Intervention de Bernard Boucault

Réunion du mercredi 6 novembre 2019 à 15h05
Commission d'enquête chargée de faire la lumière sur les dysfonctionnements ayant conduit aux attaques commises à la préfecture de police de paris le jeudi 3 octobre

Bernard Boucault, préfet de police, préfet de la zone de défense de Paris du 31 mai 2012 au 9 juillet 2015 :

Avant de répondre à vos questions je voudrais vous dire quelques mots sur la préfecture de police de Paris que j'ai eu l'honneur de diriger pendant trois ans exactement, du 8 juin 2012 au 15 juillet 2015.

Comme sans doute beaucoup de mes prédécesseurs et successeurs, je suis très attaché à cette maison. Aussi ai-je été profondément touché par le terrible drame qui s'y est déroulé.

J'étais présent lors de l'hommage qui a été rendu aux victimes dans la cour du 19-Août, lieu très solennel de la préfecture de police.

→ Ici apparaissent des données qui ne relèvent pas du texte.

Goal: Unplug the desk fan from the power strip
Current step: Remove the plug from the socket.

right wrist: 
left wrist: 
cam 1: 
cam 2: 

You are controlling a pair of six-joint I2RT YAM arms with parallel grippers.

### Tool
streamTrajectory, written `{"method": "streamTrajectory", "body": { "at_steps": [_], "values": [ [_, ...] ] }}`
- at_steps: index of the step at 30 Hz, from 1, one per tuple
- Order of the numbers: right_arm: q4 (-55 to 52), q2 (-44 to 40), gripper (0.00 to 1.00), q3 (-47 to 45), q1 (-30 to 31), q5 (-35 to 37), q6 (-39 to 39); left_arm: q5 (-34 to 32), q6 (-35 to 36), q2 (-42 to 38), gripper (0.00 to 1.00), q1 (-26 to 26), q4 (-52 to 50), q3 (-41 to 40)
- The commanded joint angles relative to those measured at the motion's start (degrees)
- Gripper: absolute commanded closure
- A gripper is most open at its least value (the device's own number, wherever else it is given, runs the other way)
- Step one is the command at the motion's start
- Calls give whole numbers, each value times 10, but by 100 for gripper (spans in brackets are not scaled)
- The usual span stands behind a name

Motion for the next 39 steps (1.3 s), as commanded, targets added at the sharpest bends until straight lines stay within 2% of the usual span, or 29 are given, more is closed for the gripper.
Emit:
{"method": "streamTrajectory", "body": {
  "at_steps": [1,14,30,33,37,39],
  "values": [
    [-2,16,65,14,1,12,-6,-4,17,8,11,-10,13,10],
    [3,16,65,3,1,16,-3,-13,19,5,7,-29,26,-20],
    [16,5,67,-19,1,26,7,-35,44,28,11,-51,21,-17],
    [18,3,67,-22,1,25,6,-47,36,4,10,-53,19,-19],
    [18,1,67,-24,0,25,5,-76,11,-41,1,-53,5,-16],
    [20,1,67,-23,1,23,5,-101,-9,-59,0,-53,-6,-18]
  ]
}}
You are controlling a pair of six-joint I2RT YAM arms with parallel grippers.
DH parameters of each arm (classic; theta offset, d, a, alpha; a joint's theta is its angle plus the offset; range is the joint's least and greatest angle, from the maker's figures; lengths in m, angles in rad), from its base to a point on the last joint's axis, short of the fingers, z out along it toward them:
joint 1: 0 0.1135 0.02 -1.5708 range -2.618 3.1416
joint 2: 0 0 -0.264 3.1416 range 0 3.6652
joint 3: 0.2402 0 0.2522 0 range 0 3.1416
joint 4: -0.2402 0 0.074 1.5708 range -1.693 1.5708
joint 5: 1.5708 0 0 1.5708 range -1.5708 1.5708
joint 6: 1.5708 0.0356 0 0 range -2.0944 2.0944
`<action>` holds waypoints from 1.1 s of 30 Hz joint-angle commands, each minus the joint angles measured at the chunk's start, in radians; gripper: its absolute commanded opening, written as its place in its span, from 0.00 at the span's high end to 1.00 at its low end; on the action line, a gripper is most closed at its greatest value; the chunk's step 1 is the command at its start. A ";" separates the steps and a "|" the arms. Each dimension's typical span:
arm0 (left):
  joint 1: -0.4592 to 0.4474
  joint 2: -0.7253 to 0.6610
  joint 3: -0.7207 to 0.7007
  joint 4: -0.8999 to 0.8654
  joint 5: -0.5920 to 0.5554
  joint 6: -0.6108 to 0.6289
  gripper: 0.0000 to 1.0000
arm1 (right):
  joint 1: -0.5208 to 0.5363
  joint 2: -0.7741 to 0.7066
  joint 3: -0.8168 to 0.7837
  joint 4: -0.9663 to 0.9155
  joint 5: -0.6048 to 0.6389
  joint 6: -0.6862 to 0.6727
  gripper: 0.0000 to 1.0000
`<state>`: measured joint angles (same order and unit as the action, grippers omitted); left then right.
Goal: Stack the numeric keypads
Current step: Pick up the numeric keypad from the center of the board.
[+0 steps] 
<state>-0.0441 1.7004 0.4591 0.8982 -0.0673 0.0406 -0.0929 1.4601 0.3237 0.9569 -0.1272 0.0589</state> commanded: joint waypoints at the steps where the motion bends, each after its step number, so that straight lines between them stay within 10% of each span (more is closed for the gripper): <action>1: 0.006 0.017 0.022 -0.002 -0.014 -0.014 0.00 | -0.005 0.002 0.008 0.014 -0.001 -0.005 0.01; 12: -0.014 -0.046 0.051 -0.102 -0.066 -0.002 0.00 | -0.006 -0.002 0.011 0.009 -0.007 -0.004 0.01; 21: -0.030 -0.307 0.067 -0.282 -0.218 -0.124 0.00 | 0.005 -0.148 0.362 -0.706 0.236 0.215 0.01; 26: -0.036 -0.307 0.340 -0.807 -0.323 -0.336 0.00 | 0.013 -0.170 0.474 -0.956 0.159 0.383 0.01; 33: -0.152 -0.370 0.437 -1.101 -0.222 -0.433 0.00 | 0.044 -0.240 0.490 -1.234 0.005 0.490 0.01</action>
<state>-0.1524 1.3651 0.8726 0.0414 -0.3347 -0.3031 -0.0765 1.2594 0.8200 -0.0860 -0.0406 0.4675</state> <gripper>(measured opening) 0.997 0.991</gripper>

Et je me remémorais à ce moment-là une cérémonie de même nature de janvier 2015, qui s'était tenue dans le même lieu pour saluer la mémoire de trois policiers tombés sous les balles des terroristes.

Les personnels de la préfecture de police partagent tous un fort sentiment d'appartenance à leur maison. Celle-ci est une institution très originale, une création napoléonienne qui fait partie de ces « masses de granit » qui ont été « jetées sur le sol de la France ».

Une réelle cohésion les unit, au-delà de la variété des métiers qu'ils exercent. Il existe une réelle solidarité entre ces femmes et ces hommes. Et, je dois le dire aussi, au-delà des épreuves que nous pouvons traverser, nous trouvons parfois une véritable ambiance familiale dans les services.

Il est important de prendre en compte ce contexte pour analyser ce qui a pu se passer.

Je ne pourrai pas répondre à toutes les questions qui m'ont été posées en amont de la présente audition, car j'ai quitté la préfecture de police et le service actif il y a un peu plus de quatre ans. Je n'ai pas emporté de dossier. Mes supérieurs hiérarchiques m'ont appris que les archives appartenaient à l'État et qu'il fallait les déposer.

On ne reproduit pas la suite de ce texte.